Hydropus moserianus

Scientific classification
- Kingdom: Fungi
- Division: Basidiomycota
- Class: Agaricomycetes
- Order: Agaricales
- Family: Marasmiaceae
- Genus: Hydropus
- Species: H. moserianus
- Binomial name: Hydropus moserianus Bas (1983)

= Hydropus moserianus =

- Genus: Hydropus
- Species: moserianus
- Authority: Bas (1983)

Species of mushroom-forming fungus

Hydropus moserianus is a species of agaric fungus in the family Marasmiaceae, first described in 1983 from collections in the Netherlands, and since recorded from Belgium. It is a small ground-dwelling fungus with a dark greyish-brown cap and widely spaced gills that run down its thin stipe. Unlike many related species that grow on wood, this fungus is found in terrestrial habitats including coastal dunes and forest soils.

==Taxonomy==

Hydropus moserianus was formally described as a new species by Cornelis Bas in 1983, based on several collections made in the Netherlands. The specific epithet honours the mycologist Meinhard Moser.

The species belongs to the genus Hydropus within the family Marasmiaceae. Singer's 1982 classification places it in section Hydropus, subsection Marginelli, defined by species that possess pileocystidia (specialised cells on the cap surface), amyloid spores (spores that stain blue in iodine), and fruit bodies that do not blacken upon maturity.

Within this subsection, H. moserianus is characterised by several distinctive features: the presence of both pleurocystidia and partially beak-shaped hymenial cystidia, distant to very distant gills that descend down the stem, predominantly four-spored basidia, and dark brown colouration combined with a terrestrial habitat.

The species was initially thought to represent an undescribed European occurrence of the North American Hydropus arenarius, described by Alexander H. Smith in 1947 as Mycena arenaria and transferred to Hydropus by Rolf Singer in 1951. However, examination of type material revealed significant differences, including spore dimensions, cystidial morphology, and pigmentation patterns, necessitating the recognition of H. moserianus as a distinct species.

==Description==

Hydropus moserianus produces a small to medium‑sized fungus with an omphalinoid basidiocarp. The cap measures 4–18 mm in diameter and up to 7 mm in height. Initially paraboloid to conical or hemispherical, it becomes convex to flattened or centrally depressed with age. The cap is hygrophanous—changing colour as it loses moisture—and appears fuliginous (sooty) to dark grey‑brown when wet. Short translucent striations appear at the margin in moist conditions; upon drying, the surface turns pale grey‑brown or sepia‑tinged buff with a dry, matt to minutely granular texture.

The gills are widely spaced and decurrent—running down the stem—and vary from narrow and arched to broadly triangular. They are moderately thick and interconnected by veins, ranging from pale grey to dark grey‑brown, with even or faintly fringed edges under magnification. The stem measures 14–26 mm long by 0.3–1.5 mm wide, is cylindrical or slightly flattened, and shifts from white to ivory at the apex to greyish or dark grey‑brown towards the base. Though appearing smooth to the naked eye, a fine pruinose (powdery) covering is evident under high magnification.

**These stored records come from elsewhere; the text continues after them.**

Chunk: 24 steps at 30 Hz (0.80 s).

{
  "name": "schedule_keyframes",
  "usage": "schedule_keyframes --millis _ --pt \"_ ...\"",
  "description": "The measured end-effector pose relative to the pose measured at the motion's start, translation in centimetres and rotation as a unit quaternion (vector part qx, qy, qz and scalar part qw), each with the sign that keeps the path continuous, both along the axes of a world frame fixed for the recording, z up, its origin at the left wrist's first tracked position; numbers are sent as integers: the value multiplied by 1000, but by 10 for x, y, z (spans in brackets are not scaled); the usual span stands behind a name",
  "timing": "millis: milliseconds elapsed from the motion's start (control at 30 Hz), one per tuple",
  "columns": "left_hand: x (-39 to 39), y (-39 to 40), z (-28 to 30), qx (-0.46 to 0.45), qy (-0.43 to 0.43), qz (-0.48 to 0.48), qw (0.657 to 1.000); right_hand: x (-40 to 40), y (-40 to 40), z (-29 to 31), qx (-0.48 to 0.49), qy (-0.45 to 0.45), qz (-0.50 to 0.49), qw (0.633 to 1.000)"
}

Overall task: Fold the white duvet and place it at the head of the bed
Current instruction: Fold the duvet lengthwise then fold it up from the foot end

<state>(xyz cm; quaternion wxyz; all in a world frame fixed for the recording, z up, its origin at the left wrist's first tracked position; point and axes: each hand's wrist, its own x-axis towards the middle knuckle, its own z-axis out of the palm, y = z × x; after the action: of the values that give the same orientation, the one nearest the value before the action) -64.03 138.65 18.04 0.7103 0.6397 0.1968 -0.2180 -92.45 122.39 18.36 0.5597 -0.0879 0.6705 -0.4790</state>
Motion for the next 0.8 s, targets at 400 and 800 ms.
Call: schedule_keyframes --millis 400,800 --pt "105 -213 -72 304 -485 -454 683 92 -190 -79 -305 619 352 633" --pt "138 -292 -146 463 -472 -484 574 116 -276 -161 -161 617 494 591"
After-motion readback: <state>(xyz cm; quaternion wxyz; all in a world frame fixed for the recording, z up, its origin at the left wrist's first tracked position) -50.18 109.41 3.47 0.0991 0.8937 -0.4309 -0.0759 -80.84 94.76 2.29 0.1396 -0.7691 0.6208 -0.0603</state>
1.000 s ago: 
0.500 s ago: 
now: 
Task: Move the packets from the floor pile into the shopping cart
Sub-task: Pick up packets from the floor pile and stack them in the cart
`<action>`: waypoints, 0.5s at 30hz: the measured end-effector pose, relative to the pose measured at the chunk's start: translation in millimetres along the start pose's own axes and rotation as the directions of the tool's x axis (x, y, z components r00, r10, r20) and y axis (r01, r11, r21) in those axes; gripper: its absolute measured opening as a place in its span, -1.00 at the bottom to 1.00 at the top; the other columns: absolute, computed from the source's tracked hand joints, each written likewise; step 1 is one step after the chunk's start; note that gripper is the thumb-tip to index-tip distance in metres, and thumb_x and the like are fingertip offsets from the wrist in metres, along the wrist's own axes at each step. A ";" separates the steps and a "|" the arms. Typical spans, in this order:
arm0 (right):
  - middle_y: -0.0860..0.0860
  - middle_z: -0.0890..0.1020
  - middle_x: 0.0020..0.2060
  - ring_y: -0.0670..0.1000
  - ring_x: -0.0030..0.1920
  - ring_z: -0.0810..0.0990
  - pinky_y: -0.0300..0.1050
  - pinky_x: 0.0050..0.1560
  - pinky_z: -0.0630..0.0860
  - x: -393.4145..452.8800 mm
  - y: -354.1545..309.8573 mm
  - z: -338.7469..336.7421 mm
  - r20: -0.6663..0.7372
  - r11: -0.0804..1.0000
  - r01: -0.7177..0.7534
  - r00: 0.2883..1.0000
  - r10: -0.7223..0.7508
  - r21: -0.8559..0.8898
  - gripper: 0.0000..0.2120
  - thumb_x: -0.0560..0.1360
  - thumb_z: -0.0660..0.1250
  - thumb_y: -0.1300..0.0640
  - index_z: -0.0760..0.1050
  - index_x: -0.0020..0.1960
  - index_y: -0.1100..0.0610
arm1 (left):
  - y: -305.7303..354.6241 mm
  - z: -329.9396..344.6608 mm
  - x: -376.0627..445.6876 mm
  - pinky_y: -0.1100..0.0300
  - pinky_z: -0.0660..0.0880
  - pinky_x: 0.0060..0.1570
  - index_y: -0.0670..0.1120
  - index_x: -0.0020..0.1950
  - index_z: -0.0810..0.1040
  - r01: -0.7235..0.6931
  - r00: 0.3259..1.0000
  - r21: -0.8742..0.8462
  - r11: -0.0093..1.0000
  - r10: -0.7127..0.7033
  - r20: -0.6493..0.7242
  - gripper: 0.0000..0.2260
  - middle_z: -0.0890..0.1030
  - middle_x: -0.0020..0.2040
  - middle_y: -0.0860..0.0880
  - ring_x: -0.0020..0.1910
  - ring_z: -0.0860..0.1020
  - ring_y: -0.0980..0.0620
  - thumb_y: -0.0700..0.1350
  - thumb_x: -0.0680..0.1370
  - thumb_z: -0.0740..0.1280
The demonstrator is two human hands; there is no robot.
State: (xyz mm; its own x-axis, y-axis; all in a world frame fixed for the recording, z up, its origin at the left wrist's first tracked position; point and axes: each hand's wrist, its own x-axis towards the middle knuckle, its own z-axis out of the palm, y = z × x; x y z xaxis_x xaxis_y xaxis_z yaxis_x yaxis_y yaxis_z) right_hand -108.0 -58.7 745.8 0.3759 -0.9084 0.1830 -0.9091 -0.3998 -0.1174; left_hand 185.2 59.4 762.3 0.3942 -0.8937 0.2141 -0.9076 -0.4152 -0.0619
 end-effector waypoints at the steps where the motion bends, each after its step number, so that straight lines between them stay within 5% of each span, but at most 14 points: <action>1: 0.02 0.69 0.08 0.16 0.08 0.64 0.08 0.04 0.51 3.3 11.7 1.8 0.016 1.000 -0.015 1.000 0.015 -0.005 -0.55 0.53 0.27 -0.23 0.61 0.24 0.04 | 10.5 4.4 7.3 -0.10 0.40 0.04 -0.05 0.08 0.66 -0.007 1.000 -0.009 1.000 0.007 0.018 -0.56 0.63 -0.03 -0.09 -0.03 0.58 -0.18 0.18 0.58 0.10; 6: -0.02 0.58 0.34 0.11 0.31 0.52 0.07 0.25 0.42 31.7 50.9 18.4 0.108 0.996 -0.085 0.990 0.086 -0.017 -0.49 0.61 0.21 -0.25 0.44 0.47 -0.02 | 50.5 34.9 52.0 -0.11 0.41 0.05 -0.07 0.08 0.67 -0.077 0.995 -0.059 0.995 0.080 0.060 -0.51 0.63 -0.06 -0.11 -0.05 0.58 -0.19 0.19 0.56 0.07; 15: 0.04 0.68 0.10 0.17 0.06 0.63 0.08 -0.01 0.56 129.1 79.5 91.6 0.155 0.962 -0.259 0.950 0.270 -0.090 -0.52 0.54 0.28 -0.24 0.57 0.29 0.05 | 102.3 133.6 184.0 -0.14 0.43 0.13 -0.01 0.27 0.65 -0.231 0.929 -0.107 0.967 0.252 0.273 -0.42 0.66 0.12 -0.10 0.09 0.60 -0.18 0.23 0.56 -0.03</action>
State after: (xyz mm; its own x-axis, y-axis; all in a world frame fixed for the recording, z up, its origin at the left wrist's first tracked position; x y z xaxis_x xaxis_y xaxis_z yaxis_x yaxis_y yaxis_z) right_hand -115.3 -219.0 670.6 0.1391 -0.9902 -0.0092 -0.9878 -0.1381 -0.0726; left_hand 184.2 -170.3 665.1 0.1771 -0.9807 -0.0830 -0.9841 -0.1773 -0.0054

The flesh is whitish to pale grey and remains unchanged when bruised; very fresh specimens may exude water droplets from the stem when cut. Odour and taste are indistinct. Microscopically, spores measure 8–11 by 4–5.5 μm, are flattened on one side and elongated‑ellipsoidal with slightly tapered, bent bases, and show a pronounced amyloid reaction (blue staining in Melzer's reagent). Basidia are predominantly four‑spored, with occasional two‑spored forms.

Two types of cystidium occur on the gill edge: narrowly to broadly club‑shaped cells and flask‑shaped cells bearing necks up to 45 μm long. Similar cystidia, though less abundant, line the gill faces. The cap surface is a cutis of brown hyphae with varied projecting cells, while the stem surface bears numerous thin‑walled, colourless cystidia, mostly flask‑shaped with long, narrow necks.

==Habitat and distribution==

Hydropus moserianus is known from the Netherlands, where it has been documented in three provinces (Drenthe, North Holland, and North Brabant) across notably diverse habitats. These include the loamy bank of a ditch in broad-leaved forest, patches of Salix repens (creeping willow) in coastal sand dune valleys, and amongst Polytrichum moss on recently burned sandy soil. The species appears to prefer terrestrial habitats rather than the wood-inhabiting tendency of many related mushrooms. This ground-dwelling nature distinguishes it from close relatives like H. marginellus, which typically grows gregariously on decaying wood.

At the time of its original publication, H. moserianus had only been reported from the Netherlands, making it a potentially rare European endemic. It was later reported from Flanders in an alder forest.